Horses

Steroid ban recommended to racing commission

The Kentucky Equine Drug Research Council passed a recommendation on Thursday that the Kentucky Horse Racing Commission adopt a ban on anabolic steroids for thoroughbred and standardbred racing that council chairman Dr. Jerry Yon called the ”toughest in the country.“

The Horse Racing Commission will review the recommendation at its regularly scheduled meeting on Aug 25.

Under the proposed amendment to the drug regulation, anabolic steroids may not be administered to a horse that is in competition. In addition, the presence of any naturally occurring anabolic steroid in a racehorse that is above natural levels will constitute a violation of the drug rule. The rule sets forth naturally occurring physiological levels for Boldenone, Nandrolone and Testosterone. Horses can be given those steroids for therapeutic reasons only under certain conditions.

The proposed regulation states that a horse will be ineligible to race in Kentucky until at least 60 days after administration of the therapeutic anabolic steroid and the racing commission has received a clean test report on the horse from a laboratory approved by the Kentucky equine medical director.

”These recommendations make it clear to the people of Kentucky just how serious we are in ensuring the safety and welfare of our racing horses,“ said Yon, who also is a member of the Horse Racing Commission. ”This action would also go a long way in leveling the field for our bettors through this most up-to-date and scientifically based rule for banning anabolic steroid use in horses who are racing in the country.“

In addition, the drug council on Thursday recommended strengthening the penalties for detection of anabolic steroids. If a synthetically produced steroid is detected, the violation will be treated as a Class A violation, punishable by a license suspension up to three years.

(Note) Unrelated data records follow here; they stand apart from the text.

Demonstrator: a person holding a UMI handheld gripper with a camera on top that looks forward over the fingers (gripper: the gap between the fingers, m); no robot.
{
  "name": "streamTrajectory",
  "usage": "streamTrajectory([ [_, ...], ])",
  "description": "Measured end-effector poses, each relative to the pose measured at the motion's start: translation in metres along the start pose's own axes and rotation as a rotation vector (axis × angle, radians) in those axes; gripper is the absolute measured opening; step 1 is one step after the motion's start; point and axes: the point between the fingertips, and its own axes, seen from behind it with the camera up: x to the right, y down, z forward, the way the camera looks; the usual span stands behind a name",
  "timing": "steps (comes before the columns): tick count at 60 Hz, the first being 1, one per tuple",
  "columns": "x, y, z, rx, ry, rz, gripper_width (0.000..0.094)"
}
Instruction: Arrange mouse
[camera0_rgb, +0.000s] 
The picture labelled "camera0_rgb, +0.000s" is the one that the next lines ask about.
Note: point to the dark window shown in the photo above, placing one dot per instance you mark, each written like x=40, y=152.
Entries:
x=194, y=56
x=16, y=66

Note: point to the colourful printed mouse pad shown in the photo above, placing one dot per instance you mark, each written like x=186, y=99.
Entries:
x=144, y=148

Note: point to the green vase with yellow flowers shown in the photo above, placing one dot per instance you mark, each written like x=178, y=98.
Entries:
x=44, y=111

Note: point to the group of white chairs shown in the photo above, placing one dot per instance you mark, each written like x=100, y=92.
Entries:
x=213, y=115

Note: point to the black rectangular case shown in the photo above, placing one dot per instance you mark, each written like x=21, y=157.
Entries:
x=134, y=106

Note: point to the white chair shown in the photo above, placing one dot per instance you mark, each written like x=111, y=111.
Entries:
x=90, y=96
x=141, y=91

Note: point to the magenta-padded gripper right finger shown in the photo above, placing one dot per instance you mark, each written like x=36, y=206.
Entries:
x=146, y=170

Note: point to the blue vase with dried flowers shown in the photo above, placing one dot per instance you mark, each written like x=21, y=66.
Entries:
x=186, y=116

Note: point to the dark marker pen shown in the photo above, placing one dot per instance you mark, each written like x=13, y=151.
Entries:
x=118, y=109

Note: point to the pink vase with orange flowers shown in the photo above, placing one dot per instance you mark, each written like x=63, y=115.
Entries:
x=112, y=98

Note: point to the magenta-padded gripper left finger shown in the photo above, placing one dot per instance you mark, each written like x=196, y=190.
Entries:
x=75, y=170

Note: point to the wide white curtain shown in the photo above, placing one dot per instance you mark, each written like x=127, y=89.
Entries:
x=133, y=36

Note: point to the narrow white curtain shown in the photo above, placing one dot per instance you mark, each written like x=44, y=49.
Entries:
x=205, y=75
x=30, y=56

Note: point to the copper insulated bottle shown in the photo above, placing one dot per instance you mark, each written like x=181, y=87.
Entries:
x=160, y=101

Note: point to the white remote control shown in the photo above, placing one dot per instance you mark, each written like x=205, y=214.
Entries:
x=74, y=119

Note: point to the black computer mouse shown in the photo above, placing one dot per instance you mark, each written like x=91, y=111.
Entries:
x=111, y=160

A positive test for a naturally occurring steroid will be treated as a Class B violation, which could result in a 60-day license suspension. Under the existing drug rule, those steroids are treated as a Class C medications, carrying a penalty of up to 10 days' suspension.

Under the proposed new rules, a person who claims a horse may request that the horse be tested for anabolic steroids at the time the claim form is filed with the racetrack. The claimant will bear the cost of the test. If the test results are positive, the claimant may void the claim.